▶ [What is needed] Lines with the string "requests" are to be identified in the listing and copied.

▶ [Study material]

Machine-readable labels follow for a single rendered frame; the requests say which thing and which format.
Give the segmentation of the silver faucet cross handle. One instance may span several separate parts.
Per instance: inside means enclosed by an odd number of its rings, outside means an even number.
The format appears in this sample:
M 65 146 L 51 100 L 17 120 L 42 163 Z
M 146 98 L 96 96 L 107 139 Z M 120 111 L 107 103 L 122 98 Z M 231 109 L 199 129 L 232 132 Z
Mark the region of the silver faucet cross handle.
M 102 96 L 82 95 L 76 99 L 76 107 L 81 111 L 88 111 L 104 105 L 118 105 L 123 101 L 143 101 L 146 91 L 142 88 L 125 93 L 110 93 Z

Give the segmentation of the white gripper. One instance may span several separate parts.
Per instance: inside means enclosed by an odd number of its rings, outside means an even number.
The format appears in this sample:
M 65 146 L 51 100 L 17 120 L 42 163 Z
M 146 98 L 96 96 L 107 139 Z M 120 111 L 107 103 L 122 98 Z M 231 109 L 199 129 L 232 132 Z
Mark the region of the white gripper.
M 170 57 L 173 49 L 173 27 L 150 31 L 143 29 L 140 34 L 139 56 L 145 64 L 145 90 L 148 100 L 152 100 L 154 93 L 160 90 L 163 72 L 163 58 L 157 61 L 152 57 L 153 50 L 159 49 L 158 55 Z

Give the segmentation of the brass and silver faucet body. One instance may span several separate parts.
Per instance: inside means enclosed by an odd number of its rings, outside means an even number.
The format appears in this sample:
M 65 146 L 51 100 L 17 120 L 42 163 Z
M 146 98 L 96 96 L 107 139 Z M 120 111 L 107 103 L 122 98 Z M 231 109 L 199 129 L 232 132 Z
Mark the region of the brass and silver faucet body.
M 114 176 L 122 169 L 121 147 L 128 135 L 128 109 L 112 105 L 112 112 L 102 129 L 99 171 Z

* * *

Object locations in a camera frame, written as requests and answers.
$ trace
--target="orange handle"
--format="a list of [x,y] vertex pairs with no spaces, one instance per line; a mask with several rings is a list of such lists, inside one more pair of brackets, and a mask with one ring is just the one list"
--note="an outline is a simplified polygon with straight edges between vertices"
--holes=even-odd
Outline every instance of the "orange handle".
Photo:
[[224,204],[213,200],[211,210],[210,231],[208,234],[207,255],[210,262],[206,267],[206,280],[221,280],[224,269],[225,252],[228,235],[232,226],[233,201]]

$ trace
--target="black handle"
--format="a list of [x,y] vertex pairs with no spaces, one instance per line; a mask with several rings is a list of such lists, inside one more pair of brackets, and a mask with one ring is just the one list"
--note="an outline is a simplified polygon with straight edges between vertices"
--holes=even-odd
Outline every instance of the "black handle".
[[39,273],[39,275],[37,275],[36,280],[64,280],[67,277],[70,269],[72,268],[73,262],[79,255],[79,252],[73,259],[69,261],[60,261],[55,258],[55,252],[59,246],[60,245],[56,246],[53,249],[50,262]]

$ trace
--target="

▶ [Answer]
Machine-readable labels follow for a single rendered frame; the requests say which thing and which format.
Object locations in a camera frame, written as requests and answers.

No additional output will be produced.